Work instruction
Look through the data below for the line with "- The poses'", and transcribe it exactly together with each line after it up to and including the line with "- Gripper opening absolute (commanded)". Give nothing else.

Data

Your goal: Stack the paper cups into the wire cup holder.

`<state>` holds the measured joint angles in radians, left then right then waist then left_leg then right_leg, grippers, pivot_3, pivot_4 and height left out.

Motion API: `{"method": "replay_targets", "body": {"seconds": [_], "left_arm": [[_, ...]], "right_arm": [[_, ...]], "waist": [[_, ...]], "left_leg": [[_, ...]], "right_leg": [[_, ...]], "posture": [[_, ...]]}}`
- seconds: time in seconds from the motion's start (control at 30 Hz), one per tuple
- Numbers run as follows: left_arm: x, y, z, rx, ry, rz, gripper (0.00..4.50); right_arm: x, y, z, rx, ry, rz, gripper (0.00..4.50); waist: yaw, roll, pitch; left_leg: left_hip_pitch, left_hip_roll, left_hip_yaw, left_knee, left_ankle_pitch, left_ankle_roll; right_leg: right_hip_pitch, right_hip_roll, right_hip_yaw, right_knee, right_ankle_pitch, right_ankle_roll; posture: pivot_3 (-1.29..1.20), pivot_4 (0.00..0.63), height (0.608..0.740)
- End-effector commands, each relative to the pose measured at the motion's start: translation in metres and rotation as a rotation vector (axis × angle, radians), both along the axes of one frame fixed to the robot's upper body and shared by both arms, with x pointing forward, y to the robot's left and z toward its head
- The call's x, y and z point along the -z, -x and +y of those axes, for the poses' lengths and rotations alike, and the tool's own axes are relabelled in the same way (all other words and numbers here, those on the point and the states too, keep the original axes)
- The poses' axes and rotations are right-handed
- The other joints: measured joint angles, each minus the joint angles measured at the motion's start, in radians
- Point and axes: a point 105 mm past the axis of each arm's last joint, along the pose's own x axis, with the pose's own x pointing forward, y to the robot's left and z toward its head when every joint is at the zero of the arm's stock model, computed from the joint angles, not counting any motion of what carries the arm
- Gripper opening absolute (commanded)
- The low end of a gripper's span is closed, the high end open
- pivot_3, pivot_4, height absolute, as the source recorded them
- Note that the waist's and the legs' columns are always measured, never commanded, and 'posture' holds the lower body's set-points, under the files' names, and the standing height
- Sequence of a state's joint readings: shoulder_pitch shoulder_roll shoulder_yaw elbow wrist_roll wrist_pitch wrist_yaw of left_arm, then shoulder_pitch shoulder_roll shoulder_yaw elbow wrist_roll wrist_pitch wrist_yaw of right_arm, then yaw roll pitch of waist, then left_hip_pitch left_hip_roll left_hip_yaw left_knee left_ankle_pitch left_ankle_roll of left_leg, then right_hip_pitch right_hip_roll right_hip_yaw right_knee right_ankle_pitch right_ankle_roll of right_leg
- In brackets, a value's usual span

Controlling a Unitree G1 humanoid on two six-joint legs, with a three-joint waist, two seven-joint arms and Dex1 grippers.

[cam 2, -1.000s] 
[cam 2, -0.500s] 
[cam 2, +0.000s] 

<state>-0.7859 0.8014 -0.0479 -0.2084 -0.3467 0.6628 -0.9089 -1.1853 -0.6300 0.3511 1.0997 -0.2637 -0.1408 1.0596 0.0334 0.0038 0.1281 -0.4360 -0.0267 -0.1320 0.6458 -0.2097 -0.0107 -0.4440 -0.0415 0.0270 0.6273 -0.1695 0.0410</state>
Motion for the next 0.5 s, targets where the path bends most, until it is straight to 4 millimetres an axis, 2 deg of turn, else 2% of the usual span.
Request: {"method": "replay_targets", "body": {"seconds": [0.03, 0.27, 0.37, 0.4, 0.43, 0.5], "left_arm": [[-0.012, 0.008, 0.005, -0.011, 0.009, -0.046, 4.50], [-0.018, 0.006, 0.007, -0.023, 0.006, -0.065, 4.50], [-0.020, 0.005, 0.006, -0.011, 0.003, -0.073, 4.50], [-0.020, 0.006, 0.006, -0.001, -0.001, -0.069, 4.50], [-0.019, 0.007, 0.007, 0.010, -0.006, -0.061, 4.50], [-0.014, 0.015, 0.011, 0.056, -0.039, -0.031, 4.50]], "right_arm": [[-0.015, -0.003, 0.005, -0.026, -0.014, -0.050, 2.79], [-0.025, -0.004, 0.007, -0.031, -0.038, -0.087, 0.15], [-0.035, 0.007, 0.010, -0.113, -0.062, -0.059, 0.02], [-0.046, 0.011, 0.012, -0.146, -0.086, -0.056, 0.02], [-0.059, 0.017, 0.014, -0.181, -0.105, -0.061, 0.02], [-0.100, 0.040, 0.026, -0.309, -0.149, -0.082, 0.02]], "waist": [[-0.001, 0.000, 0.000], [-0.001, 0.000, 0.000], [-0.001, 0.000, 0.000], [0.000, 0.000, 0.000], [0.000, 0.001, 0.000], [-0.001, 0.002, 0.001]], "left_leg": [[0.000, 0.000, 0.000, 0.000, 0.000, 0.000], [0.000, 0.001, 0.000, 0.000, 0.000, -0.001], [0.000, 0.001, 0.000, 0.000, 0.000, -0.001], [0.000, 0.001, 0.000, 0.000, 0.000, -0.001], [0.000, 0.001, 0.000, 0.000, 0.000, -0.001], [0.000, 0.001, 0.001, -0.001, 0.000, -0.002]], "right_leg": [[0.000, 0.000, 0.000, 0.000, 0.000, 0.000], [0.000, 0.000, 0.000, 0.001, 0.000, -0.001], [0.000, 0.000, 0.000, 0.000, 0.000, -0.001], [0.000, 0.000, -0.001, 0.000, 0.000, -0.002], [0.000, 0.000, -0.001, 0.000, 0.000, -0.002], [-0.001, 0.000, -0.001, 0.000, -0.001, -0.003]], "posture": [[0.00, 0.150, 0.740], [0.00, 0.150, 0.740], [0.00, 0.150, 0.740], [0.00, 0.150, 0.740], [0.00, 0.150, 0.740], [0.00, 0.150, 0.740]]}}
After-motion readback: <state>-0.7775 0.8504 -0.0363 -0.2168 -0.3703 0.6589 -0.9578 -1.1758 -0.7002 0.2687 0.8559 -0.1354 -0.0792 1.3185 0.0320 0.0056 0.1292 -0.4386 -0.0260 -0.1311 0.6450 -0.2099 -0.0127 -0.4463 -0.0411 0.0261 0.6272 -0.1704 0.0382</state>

Output of the exercise
- The poses' axes and rotations are right-handed
- The other joints: measured joint angles, each minus the joint angles measured at the motion's start, in radians
- Point and axes: a point 105 mm past the axis of each arm's last joint, along the pose's own x axis, with the pose's own x pointing forward, y to the robot's left and z toward its head when every joint is at the zero of the arm's stock model, computed from the joint angles, not counting any motion of what carries the arm
- Gripper opening absolute (commanded)

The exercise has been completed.